【古事記】氏姓(うじかばね)の制定

允恭天皇(いんぎょうてんのう)は、初め皇位(皇帝や天皇の位)に即位される時、そのことを辞退し、

「私には、一つの長い病があるので、皇位を継ぐことは出来ない」

と仰せになり断っていました。

しかし、大后をはじめ臣下たちも強く願い申したため、天下をお治め皇位に就くことになりました。

この時、新羅(しらぎ:朝鮮半島の新羅)の国王(こにきし:古代朝鮮での王の呼び名)が貢物を八十一隻の船に載せ献上しました。

そして、その貢物の大使(おおきつかい:たいし(外交官の最上位)の金波鎮漢紀武(こむはちにかにきむ)という者が、薬の処方よく知っていたため、天皇の病を治療したのでした。

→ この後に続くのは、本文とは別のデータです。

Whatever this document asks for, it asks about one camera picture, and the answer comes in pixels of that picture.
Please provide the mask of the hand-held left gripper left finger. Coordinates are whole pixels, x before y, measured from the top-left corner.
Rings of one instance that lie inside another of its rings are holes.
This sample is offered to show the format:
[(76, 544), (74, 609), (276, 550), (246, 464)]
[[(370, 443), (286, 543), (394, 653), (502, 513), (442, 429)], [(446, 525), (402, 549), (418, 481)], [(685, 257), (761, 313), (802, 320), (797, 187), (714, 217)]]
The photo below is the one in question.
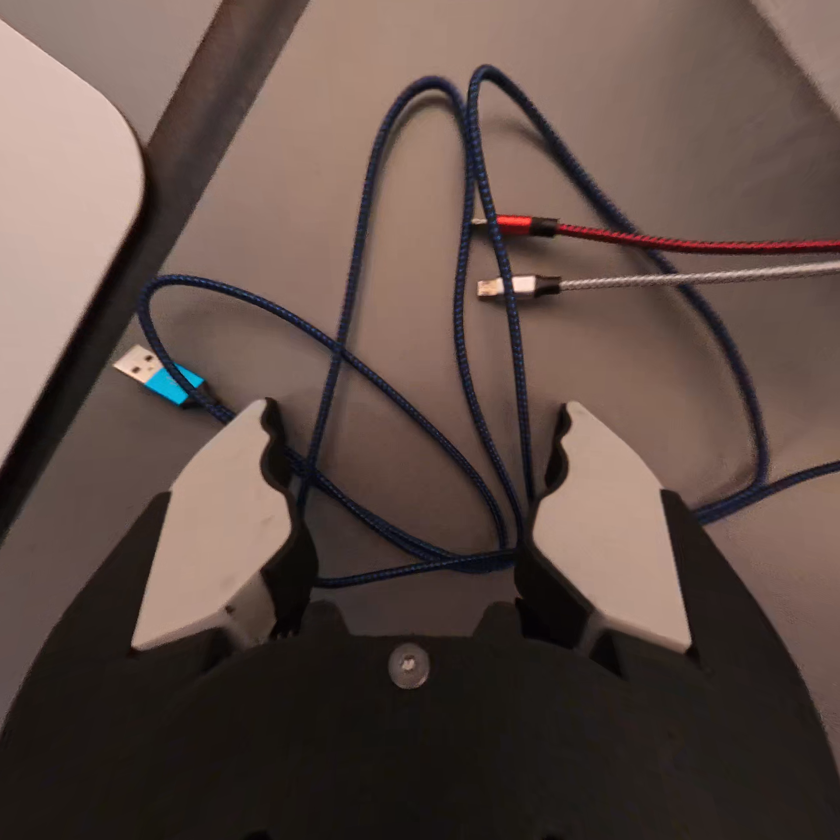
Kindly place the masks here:
[(263, 398), (174, 480), (133, 649), (210, 630), (245, 649), (299, 632), (319, 559), (290, 490), (286, 443), (279, 405)]

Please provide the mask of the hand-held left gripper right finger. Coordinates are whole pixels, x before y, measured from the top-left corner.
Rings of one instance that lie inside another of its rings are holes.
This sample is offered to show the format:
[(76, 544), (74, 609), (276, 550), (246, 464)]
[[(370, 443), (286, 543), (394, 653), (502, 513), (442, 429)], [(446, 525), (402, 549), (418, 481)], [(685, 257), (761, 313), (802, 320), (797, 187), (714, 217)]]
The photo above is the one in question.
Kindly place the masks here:
[(560, 408), (545, 489), (514, 580), (539, 635), (589, 654), (618, 632), (683, 655), (692, 645), (660, 481), (579, 402)]

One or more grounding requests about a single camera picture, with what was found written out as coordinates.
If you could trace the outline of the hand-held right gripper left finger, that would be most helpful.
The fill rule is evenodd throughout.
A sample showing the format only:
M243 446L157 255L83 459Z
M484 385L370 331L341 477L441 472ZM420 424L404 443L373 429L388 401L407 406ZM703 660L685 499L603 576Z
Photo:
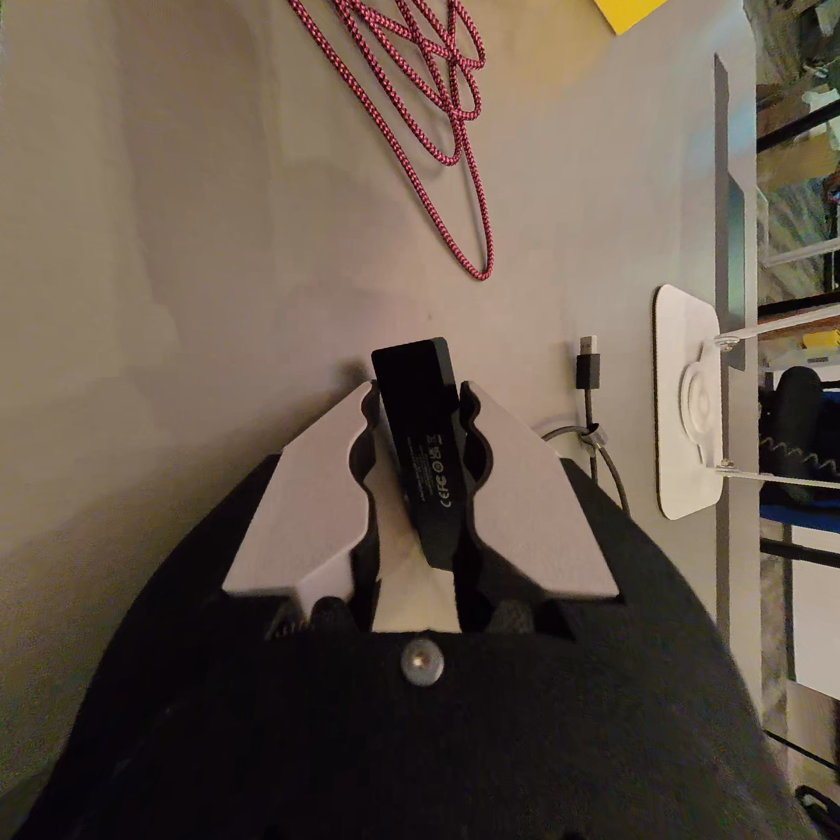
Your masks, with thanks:
M310 618L324 597L372 630L381 589L375 500L377 383L366 381L284 447L223 582L227 595L290 599Z

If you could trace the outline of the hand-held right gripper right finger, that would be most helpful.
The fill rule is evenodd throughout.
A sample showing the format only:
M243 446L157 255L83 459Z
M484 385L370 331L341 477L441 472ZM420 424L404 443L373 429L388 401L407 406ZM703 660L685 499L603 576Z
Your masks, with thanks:
M455 553L459 627L484 631L504 602L559 630L559 602L620 596L602 548L551 446L472 381L460 386L465 512Z

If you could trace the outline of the yellow plastic bin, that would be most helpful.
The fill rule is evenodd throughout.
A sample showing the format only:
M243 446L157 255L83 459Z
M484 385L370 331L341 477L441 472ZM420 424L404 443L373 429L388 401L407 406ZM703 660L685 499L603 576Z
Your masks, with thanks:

その後、天皇は天下の氏々の人々(世の中の人々)の氏姓(うじかばね)が誤っていることを憂(うれ)い、これでは良くないと考え、

味白檮(あまかし:奈良県の甘樫丘)の言八十禍津日前(ことやそまがつひのさき)で盟神探湯(くがたち)という占いをするための探湯瓮(くかべ)という釜を据えて、天下の多くの臣民の氏姓を正しく定めました。

また、木梨之軽太子(きなしのかるのひつぎのみこ)の御名代(みなしろ:朝廷に奉仕するための直属の集団)として軽部を定めて、

大后の御名代として刑部(おさかべ)を定めて、

大后の妹の田井之中比売(たいのなかつひめ)の御名代として河部(かわべ)をお定めました。

この天皇の御年は七十八歳。甲午年(きのえのうまのとし:西暦四五四年)正月十五日に崩御されました。

御陵は河内(かわち)の恵賀長枝(えがのながえ:大阪府藤井寺市国府)にあります。

*陵名は惠我長野北陵(えがのながののきたのみささぎ)、墳名は市ノ山古墳(いちのやまこふん)になります。